D glowered, never moving from his elegant poise. “Please do not evade. You know what this is about.” He had pulled the hair back from his eyes, full-faced for an unusual change, and the single golden iris shone powerfully in the dappled sunlight. “You have gone rogue and violated the agreements between your people and mine. I have every right to destroy you.”
“Mmmm,” Ryuk said languidly, crossing his ankles on the opposite branch. “Y'know, maybe you're right. But you know what else?” He smiled his sweetest smile, which involved shark teeth and black gums. “Nobody else gives a crap.”
“Your people,” D enunciated, expressing his displeasure at referring to the death gods as people, “have no obligation to care. You will abide, or there will be punishments. There are no exceptions.”
“I didn't mean just us.
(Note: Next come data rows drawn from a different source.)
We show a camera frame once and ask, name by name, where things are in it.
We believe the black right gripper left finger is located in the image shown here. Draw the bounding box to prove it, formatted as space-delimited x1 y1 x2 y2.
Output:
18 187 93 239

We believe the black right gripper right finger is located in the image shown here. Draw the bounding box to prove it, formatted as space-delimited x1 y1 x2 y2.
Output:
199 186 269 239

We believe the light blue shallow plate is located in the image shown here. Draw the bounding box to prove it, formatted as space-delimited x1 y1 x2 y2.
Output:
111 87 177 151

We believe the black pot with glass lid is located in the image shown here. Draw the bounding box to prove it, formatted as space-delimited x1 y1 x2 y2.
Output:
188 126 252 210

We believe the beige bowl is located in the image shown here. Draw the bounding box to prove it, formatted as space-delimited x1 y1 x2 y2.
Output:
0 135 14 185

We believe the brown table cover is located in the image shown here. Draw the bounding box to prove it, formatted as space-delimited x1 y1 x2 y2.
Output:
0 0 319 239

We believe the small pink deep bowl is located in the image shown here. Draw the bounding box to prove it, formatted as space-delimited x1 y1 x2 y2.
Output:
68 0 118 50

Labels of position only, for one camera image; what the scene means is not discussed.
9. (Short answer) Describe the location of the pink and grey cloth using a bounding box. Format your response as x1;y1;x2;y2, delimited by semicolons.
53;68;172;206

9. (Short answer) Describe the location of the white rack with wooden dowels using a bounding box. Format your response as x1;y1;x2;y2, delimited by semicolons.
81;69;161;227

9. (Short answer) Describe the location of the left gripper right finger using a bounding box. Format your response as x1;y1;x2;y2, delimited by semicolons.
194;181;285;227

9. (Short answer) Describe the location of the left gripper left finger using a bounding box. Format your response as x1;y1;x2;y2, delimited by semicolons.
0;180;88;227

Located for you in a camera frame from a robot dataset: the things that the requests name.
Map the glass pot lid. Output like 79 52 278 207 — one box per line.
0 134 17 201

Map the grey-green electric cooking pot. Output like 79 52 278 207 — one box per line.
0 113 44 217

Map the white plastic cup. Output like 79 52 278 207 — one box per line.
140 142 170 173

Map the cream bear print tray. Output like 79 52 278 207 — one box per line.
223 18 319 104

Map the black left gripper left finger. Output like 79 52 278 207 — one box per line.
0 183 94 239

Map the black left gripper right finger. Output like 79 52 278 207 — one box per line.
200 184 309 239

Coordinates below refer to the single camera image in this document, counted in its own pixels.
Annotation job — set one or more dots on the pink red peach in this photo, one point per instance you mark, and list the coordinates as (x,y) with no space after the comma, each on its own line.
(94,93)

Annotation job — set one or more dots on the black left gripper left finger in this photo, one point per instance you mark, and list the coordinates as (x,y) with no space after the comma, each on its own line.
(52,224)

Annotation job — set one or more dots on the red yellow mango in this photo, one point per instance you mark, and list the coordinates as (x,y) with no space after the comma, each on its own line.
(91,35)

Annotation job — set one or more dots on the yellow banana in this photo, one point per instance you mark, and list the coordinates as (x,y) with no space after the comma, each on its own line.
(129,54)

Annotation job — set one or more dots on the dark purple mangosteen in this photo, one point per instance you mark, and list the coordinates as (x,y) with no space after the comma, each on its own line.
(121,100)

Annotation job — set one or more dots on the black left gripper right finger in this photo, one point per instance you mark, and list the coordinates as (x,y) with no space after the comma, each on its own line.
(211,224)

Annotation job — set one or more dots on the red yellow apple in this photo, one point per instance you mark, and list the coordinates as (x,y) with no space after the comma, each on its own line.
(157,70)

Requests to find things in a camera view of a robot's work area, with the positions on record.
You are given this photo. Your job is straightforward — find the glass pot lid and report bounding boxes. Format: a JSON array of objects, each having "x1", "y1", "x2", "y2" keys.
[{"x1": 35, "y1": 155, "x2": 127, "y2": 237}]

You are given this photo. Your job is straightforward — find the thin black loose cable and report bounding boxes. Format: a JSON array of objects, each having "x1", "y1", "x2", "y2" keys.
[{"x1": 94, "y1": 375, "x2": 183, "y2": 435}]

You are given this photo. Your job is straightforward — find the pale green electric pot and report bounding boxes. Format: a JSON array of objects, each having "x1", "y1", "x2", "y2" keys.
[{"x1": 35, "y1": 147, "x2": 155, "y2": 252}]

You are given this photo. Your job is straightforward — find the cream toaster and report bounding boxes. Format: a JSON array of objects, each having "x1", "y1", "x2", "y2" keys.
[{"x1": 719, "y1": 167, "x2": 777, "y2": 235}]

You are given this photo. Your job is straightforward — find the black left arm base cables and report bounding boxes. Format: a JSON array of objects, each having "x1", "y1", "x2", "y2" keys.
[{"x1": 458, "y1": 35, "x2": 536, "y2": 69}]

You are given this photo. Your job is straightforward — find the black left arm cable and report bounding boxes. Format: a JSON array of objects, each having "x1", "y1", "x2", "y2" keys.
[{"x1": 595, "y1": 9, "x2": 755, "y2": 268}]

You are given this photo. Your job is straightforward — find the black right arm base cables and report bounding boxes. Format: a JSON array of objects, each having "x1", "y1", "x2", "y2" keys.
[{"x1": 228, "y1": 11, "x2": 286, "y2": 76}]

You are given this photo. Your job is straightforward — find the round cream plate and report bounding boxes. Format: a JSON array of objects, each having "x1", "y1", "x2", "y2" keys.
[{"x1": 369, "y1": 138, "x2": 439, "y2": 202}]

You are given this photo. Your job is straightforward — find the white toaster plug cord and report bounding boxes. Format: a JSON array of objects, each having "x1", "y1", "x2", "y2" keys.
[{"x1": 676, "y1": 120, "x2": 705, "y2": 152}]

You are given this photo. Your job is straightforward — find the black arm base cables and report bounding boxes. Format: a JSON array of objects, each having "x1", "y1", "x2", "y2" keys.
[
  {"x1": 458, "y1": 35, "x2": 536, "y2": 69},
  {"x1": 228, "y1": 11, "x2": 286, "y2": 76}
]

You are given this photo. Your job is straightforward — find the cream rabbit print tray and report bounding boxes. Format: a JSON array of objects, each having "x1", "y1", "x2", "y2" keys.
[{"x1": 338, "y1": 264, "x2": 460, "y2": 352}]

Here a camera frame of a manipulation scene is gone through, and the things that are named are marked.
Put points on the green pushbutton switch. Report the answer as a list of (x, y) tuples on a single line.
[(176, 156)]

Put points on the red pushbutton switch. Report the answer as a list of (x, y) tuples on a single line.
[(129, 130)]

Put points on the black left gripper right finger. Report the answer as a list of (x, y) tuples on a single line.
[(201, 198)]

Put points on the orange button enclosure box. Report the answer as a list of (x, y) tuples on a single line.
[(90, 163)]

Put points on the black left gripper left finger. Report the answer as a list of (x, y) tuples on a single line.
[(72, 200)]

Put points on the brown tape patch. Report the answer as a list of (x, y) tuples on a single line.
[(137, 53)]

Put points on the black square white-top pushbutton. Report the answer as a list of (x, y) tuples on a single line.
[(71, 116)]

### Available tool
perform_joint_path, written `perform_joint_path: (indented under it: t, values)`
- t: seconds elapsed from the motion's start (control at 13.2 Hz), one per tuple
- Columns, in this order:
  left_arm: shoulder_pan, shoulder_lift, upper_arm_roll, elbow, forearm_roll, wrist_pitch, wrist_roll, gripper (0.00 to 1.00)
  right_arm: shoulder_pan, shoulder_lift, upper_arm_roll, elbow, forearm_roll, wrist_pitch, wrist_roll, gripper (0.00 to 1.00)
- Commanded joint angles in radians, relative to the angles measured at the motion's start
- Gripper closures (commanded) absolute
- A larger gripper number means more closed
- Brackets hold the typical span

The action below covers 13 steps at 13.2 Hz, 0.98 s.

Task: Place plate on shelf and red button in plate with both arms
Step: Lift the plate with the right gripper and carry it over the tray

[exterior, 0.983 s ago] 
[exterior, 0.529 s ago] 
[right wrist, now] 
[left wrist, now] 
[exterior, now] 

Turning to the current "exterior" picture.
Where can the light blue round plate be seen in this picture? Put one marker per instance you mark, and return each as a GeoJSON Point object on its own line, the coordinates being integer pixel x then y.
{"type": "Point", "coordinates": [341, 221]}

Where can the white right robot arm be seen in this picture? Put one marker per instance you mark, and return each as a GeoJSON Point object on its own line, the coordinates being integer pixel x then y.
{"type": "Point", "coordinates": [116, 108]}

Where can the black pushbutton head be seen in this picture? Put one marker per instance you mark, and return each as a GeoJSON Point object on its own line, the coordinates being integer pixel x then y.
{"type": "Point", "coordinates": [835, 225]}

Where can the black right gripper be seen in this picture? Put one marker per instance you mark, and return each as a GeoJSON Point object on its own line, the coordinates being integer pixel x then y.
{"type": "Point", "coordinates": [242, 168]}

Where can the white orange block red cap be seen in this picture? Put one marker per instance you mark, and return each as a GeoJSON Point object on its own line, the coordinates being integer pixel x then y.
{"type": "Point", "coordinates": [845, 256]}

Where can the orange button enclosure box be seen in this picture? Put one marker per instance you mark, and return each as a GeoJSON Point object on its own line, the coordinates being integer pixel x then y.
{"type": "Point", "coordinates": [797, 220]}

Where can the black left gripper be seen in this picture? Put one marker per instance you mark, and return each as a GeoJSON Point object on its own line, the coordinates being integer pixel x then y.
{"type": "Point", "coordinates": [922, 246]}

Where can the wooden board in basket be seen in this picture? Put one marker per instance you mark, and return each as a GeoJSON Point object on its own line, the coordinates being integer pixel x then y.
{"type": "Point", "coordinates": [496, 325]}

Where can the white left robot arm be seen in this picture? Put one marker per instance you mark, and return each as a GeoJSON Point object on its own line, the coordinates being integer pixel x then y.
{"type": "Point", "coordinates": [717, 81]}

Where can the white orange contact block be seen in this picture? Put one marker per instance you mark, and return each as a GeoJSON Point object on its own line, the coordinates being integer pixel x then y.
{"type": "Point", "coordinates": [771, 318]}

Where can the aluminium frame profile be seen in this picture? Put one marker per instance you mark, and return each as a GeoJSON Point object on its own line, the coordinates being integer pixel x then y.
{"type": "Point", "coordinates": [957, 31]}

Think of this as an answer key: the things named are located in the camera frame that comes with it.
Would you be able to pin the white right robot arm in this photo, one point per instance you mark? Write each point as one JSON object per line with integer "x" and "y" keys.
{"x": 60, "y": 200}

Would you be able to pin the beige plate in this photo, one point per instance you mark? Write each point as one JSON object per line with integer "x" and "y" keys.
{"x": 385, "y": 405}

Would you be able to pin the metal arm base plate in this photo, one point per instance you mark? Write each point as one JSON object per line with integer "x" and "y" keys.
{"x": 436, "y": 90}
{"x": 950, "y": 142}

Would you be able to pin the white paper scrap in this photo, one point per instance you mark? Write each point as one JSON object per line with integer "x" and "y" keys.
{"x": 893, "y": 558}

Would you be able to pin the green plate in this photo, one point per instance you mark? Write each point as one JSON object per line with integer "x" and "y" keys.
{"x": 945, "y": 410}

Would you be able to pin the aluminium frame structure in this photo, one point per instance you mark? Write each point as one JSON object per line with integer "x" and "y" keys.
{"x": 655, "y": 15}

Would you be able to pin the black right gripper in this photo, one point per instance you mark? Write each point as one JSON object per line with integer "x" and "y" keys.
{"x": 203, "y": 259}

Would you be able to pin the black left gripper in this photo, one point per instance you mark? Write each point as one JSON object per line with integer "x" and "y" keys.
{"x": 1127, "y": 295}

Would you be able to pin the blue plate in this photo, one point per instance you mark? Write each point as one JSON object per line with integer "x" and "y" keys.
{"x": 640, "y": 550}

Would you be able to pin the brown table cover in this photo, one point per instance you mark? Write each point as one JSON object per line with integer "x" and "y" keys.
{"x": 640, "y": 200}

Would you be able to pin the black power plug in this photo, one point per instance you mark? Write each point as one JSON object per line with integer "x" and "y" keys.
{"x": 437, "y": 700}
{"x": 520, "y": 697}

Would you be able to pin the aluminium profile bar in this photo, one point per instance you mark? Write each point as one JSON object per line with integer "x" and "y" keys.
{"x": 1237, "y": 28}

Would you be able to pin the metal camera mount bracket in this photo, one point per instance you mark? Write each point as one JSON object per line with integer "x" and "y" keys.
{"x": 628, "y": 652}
We don't care about anything.” Ryuk pointedly looked around. “I can't help but notice you're all alone. Doesn't look like your guys mind my little game either.”
D's face darkened, as did, somehow, the sky around him. Ryuk looked at the gathering cloud cover and thought churlishly of earth god theatrics. “I do not need protection to dispose of you, shinigami.”
“Nope. You could probably kill me easy,” Ryuk said easily. This was only true because of where they were - the kami had far more power in the physical realm. It was their thing. “But do that and the entire shinigami realm takes it as a declaration of war. And,” he added over D's reply, “it doesn't really matter who's right, because there are a lot more of us than there are of you.” He impaled the apple on one talon, holding it aloft and looking thoughtful. “How many of you are left now, eh? Ten? Five?” The skin around his jawbone nearly split, even further, around his smile. “Three?”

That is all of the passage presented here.